7. A field-adaptive based medical image segmentation method according to claim 1, wherein: the step S6 specifically comprises the following steps:

after the characteristic is subjected to the re-parameterization to remove noise, inputting a re-parameterization result into a divider, and predicting the division result from different scales; the three segmentation results respectively comprise integral structure information and texture detail information of the target region, are complementary, and are fused with prediction results of different scales by using a single convolution layer to serve as final segmentation results.
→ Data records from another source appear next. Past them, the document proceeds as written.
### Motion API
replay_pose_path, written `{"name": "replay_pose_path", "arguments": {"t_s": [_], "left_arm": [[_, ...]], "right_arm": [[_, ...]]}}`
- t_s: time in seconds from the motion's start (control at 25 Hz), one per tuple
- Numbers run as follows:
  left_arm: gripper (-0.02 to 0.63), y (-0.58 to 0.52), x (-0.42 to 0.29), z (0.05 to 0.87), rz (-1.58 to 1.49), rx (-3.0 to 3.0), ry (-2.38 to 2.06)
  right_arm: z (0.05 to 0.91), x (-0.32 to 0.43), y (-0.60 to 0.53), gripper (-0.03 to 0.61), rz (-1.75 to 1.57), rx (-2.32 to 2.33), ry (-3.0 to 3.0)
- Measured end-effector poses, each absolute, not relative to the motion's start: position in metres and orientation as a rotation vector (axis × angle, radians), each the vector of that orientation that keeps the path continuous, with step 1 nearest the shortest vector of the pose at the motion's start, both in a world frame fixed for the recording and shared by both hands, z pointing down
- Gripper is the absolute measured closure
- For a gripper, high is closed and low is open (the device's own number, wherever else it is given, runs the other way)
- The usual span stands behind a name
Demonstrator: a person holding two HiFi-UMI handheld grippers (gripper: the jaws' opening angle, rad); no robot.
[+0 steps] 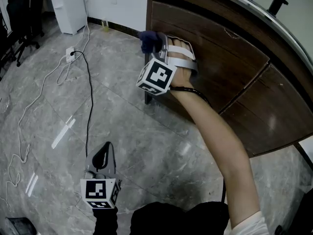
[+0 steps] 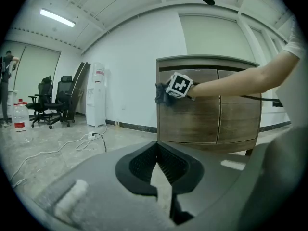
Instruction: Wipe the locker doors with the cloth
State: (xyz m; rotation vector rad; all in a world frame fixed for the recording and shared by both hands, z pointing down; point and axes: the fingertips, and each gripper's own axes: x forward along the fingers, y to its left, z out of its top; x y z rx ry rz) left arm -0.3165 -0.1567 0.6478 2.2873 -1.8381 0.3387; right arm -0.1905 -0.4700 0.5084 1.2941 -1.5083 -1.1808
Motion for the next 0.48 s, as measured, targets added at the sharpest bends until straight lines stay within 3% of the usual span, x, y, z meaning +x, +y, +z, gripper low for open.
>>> {"name": "replay_pose_path", "arguments": {"t_s": [0.24, 0.48], "left_arm": [[0.611, -0.158, -0.309, 0.630, 0.325, 2.315, -1.849], [0.611, -0.160, -0.295, 0.619, 0.324, 2.341, -1.843]], "right_arm": [[0.401, -0.189, -0.470, 0.528, -1.256, 1.420, -1.506], [0.391, -0.195, -0.449, 0.528, -1.304, 1.404, -1.575]]}}
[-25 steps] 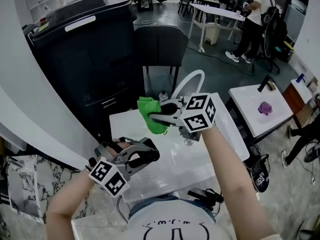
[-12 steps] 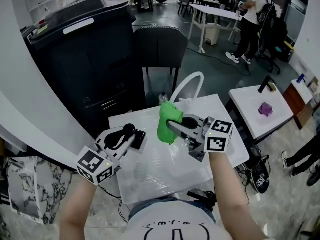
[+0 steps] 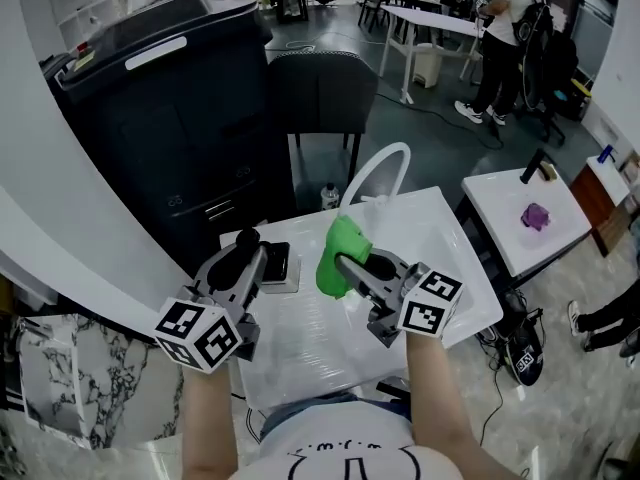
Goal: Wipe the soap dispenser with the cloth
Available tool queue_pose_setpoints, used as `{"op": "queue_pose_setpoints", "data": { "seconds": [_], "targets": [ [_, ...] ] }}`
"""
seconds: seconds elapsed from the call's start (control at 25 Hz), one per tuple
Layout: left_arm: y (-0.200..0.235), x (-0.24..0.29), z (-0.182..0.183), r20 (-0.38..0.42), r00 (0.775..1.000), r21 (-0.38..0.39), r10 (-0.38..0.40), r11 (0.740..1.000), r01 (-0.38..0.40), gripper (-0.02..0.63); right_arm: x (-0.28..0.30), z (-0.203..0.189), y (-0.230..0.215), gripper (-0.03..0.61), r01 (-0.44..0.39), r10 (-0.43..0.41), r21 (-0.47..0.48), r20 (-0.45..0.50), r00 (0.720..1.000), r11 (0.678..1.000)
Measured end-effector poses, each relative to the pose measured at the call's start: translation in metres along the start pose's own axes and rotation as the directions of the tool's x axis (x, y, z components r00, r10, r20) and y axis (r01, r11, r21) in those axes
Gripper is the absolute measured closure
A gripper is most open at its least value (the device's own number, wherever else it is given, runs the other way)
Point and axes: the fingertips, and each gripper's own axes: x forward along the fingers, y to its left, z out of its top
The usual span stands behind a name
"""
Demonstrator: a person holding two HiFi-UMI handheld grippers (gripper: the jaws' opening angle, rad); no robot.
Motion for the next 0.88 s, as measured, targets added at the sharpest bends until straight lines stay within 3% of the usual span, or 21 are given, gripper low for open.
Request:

8. A field-adaptive based medical image segmentation method according to claim 1, wherein: the step S7 specifically comprises the following steps:

step S71, adjusting weighted self-information distribution of a source domain and a target domain based on antagonism entropy minimization by utilizing a discriminator loss optimization model, indirectly minimizing prediction entropy of the target domain, and generating clearer semantic segmentation output and finer object edges; knowing the input source domain image x _s Pixel-level probability prediction of (2)Entropy mapping is obtained by means of shannon entropy calculation, as shown in a formula (3):

wherein n is the number of images and c is the number of channels;

step S72, introducing an countermeasure training frame to construct an entropy discriminator D _E Mapping E (x) to Ji Shang _s ) And E (x) _t ) To indirectly minimize entropy by making the entropy distributions of the source domain and the target domain similar; the purpose of the entropy discriminator is to determine whether the entropy diagram is from a source domain or a target domain; the framework uses a GAN network to match entropy distributions of source domain data and target domain data; the discriminator adopts a PatchGan architecture to distinguish 8 multiplied by 8 patch; contains 5 convolution layers, and the feature mapping number of each layer is [64,128,256,512,1 ]]The convolution kernel size is 4×4, and the first layer convolution step length is 1; the step length of each middle convolution layer is 2, and the step length comprises a Relu activation function, and the parameter is 0.2; the last layer uses a sigmoid activation function; the input of the discriminator is a entropy diagram of the source domain and the target domain, the output is 0 or 1 as the domain classification result, 0 represents the entropy diagram from the source domain, and 1 represents the entropy diagram from the target domain.